PROBLEM REQUIREMENTS: In the listing below, locate the line with "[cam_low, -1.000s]" and the line with "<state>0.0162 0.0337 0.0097", then output both and everything between them exactly, minus any pictures.

INFORMATION SHOWN:
• • • • • • •
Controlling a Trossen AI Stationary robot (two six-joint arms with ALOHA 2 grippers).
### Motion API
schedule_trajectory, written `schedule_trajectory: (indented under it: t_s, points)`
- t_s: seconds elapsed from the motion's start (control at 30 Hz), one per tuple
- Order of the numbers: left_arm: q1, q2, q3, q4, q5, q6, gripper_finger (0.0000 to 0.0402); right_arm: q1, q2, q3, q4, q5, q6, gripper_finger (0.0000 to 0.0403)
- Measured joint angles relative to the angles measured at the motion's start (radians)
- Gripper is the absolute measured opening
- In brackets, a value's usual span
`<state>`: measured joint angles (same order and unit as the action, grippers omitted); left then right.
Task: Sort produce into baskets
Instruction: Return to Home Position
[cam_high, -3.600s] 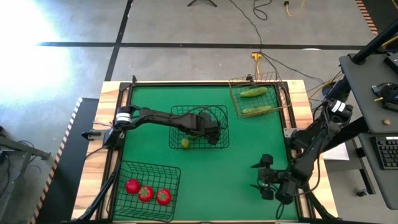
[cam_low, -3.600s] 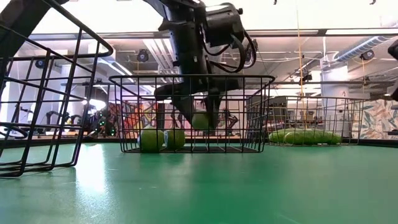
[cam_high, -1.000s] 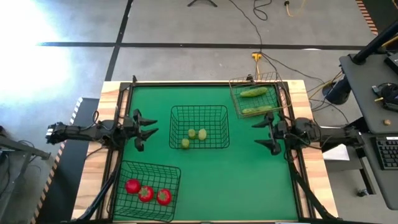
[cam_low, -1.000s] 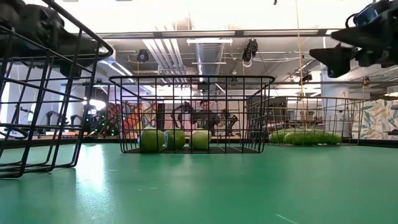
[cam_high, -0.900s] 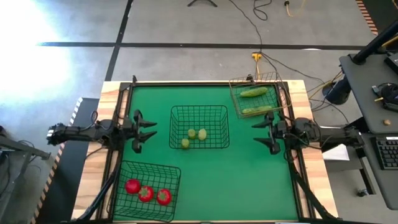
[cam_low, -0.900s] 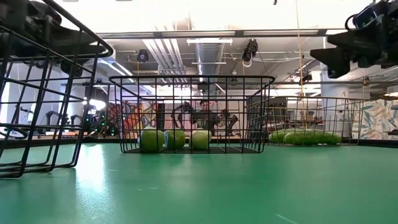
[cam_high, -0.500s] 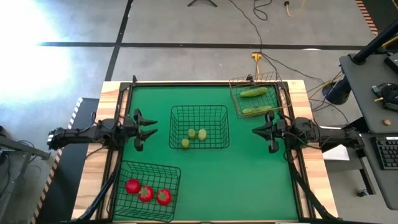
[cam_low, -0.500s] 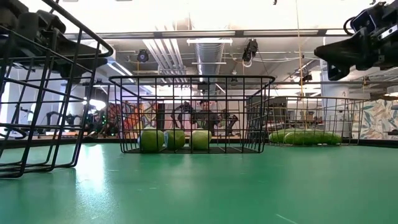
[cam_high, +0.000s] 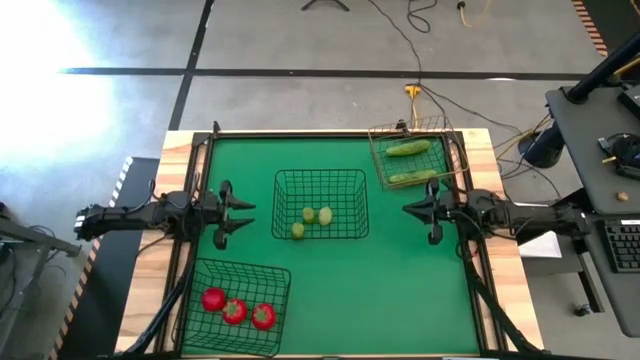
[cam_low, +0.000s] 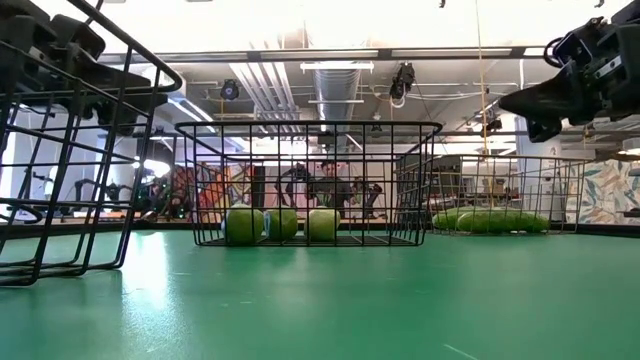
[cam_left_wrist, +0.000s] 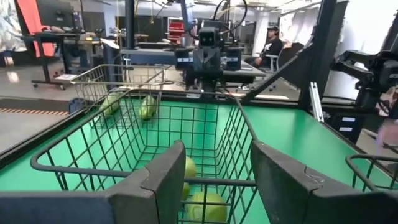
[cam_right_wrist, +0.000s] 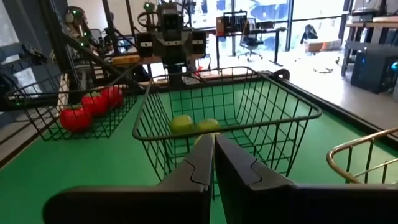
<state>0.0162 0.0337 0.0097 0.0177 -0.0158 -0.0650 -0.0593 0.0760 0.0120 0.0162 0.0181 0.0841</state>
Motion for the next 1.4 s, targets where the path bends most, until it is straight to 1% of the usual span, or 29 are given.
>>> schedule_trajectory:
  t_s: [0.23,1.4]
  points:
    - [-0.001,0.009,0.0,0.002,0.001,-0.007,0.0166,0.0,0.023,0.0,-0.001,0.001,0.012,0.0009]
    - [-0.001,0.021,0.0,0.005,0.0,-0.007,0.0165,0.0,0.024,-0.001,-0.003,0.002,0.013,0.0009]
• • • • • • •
SOLVED PROBLEM:
[cam_low, -1.000s] 
[cam_high, -0.900s] 
[cam_low, -0.900s] 
[cam_high, -0.500s] 
[cam_low, -0.500s] 
[cam_high, +0.000s] 
[cam_low, +0.000s] 
[cam_left_wrist, +0.000s] 
[cam_right_wrist, +0.000s] 
<state>0.0162 0.0337 0.0097 0.0177 -0.0158 -0.0650 -0.0593 0.0760 0.0120 0.0162 0.0181 0.0841</state>

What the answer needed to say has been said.